### Work required
Provide nothing except how many lines of the data contain the word "target".

(Stored dataset items)
######
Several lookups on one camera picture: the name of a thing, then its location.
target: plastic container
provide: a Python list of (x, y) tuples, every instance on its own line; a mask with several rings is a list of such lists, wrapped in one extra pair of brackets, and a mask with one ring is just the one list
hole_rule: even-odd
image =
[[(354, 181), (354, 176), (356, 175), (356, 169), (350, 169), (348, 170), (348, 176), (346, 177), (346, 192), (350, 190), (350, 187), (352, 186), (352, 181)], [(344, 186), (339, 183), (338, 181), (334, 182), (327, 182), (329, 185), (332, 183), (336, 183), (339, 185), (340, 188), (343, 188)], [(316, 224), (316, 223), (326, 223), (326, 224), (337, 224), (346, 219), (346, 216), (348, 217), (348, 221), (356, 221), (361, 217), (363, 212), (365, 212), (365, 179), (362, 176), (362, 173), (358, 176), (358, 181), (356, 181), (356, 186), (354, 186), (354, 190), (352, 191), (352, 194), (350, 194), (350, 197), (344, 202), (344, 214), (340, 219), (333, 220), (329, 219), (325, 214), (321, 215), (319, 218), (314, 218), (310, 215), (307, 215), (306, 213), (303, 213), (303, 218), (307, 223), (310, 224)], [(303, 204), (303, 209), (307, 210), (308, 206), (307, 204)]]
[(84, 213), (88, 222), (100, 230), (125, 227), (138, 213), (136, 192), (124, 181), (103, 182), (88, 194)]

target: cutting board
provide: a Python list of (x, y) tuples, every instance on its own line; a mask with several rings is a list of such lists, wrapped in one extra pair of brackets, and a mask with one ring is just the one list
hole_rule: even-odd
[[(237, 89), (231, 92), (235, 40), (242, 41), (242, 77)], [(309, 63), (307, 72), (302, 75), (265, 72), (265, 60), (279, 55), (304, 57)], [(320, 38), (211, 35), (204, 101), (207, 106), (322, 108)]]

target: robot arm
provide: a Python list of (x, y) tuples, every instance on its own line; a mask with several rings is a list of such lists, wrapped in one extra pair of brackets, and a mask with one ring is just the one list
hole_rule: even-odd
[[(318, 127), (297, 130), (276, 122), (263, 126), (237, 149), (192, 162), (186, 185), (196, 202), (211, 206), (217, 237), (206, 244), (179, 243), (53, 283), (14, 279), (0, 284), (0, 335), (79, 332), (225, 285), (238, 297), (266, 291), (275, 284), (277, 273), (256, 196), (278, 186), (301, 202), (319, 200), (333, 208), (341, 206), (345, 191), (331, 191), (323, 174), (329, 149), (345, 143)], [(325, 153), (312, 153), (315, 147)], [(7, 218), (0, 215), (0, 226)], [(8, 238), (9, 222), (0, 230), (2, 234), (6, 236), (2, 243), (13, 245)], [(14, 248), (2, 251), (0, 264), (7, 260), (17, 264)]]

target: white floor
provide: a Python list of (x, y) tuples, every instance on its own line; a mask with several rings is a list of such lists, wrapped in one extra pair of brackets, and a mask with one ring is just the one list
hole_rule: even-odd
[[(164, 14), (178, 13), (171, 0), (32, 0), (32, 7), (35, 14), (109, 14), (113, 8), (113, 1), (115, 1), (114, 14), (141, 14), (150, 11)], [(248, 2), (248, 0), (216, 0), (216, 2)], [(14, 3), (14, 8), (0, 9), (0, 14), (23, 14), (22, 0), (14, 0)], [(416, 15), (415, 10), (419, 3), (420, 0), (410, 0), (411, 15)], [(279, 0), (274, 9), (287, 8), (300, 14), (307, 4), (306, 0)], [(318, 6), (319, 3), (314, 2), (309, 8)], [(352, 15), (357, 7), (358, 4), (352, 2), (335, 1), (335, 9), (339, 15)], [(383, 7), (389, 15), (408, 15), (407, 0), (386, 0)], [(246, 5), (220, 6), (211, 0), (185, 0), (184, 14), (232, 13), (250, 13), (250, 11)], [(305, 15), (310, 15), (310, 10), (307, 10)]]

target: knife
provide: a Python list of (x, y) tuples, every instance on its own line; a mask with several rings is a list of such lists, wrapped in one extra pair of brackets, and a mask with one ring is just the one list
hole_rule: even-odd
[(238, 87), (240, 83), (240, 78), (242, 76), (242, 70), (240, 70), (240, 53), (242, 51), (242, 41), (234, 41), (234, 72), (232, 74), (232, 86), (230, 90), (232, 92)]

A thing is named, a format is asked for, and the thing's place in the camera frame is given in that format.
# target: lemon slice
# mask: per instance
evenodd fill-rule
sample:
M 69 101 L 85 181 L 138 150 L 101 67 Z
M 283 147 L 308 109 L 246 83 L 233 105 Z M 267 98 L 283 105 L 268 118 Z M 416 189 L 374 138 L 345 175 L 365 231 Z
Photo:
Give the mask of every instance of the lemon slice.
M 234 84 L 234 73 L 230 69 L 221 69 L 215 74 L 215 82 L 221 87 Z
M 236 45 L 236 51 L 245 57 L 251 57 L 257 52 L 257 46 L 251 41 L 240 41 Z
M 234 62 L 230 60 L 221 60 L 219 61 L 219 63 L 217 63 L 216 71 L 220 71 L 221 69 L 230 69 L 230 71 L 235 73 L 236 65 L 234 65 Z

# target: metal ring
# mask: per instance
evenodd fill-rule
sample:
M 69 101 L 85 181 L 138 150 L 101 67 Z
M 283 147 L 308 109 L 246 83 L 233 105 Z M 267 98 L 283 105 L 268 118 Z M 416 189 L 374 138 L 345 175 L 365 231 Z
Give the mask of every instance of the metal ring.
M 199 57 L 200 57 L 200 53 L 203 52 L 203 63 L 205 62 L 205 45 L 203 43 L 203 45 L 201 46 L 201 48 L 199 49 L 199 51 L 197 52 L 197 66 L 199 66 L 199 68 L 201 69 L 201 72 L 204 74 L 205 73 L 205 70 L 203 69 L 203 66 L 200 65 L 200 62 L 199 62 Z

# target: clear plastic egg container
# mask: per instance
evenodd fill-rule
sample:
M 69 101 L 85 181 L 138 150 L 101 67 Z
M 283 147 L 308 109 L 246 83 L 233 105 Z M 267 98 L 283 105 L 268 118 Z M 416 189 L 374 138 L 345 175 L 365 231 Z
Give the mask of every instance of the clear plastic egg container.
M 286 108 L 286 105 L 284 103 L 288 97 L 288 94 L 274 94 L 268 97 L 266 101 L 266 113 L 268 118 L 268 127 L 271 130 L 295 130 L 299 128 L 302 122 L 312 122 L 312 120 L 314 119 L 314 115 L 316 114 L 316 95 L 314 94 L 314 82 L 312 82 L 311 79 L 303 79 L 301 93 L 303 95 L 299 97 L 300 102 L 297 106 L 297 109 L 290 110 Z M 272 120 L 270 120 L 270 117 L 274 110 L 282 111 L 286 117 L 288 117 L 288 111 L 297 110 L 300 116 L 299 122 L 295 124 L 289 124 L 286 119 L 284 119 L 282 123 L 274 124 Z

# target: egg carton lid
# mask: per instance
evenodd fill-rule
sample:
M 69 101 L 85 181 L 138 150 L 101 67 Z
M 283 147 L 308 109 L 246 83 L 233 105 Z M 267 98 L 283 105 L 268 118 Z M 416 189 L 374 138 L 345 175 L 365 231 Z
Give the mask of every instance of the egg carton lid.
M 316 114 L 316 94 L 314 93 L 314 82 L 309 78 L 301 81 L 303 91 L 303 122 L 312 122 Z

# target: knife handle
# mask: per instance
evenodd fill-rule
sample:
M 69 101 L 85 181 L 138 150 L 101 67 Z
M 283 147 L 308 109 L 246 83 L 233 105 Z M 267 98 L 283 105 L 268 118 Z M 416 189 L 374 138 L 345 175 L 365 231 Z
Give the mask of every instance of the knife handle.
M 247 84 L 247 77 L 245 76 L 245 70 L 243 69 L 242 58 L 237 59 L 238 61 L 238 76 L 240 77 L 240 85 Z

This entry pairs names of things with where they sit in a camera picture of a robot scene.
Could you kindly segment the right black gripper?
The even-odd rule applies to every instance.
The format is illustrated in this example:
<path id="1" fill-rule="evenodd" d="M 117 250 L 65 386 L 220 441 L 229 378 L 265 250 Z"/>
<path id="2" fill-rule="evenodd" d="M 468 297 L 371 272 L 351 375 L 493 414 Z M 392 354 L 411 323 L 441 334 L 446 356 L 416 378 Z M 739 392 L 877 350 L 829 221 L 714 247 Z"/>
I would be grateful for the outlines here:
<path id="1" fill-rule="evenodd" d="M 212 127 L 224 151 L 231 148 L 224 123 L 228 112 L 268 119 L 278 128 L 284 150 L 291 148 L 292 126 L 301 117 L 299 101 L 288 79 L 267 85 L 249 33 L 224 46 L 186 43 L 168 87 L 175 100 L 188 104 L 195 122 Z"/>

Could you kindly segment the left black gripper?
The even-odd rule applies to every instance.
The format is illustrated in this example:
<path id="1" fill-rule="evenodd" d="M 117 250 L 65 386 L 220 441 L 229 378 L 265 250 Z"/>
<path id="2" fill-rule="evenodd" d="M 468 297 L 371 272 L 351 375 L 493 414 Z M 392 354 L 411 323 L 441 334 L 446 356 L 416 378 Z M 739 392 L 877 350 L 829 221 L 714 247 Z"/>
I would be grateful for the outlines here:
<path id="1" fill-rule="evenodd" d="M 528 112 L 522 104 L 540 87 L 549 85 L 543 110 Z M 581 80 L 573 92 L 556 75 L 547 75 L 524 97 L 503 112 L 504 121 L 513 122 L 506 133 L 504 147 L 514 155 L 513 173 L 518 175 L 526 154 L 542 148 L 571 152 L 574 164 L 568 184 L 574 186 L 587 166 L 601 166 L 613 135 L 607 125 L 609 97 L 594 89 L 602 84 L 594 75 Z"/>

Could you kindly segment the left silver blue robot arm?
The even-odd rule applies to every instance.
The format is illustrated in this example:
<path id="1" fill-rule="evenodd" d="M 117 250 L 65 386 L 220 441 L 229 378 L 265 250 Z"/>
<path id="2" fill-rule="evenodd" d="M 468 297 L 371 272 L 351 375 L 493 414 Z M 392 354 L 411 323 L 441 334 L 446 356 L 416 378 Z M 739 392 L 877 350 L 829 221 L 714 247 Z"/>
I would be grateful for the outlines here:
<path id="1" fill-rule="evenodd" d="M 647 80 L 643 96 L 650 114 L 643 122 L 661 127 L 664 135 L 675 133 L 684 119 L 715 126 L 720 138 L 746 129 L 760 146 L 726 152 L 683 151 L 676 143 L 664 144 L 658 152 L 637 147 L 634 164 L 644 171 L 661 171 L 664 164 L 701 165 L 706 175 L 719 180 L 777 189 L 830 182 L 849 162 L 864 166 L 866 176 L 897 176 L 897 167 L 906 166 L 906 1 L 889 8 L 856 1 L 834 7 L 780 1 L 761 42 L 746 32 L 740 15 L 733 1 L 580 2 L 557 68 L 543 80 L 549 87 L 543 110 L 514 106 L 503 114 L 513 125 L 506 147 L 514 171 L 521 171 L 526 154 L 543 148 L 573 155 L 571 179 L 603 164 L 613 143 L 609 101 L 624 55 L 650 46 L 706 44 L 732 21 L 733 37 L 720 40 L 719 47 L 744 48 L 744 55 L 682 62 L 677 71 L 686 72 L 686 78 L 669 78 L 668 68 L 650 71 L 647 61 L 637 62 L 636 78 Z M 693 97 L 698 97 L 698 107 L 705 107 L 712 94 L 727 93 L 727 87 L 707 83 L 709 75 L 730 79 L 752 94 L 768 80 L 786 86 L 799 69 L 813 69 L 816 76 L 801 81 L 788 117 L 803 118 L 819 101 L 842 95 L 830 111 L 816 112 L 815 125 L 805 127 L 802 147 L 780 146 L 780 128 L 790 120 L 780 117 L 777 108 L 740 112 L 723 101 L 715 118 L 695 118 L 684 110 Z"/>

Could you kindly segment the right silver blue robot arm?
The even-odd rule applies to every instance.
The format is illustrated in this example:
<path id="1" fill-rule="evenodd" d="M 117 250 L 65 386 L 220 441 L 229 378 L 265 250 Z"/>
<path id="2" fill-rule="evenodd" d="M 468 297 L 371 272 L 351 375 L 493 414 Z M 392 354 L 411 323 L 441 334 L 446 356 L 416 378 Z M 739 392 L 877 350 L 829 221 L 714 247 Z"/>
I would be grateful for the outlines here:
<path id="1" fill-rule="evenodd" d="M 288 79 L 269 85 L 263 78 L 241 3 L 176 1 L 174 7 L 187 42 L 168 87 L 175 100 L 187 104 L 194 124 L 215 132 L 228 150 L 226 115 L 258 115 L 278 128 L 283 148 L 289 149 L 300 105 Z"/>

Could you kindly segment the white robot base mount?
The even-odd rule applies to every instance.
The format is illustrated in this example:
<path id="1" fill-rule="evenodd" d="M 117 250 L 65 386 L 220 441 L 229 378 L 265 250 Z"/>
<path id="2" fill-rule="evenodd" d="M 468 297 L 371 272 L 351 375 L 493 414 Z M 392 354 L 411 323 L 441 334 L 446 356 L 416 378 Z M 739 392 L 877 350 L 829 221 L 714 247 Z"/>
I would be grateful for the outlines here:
######
### Solved problem
10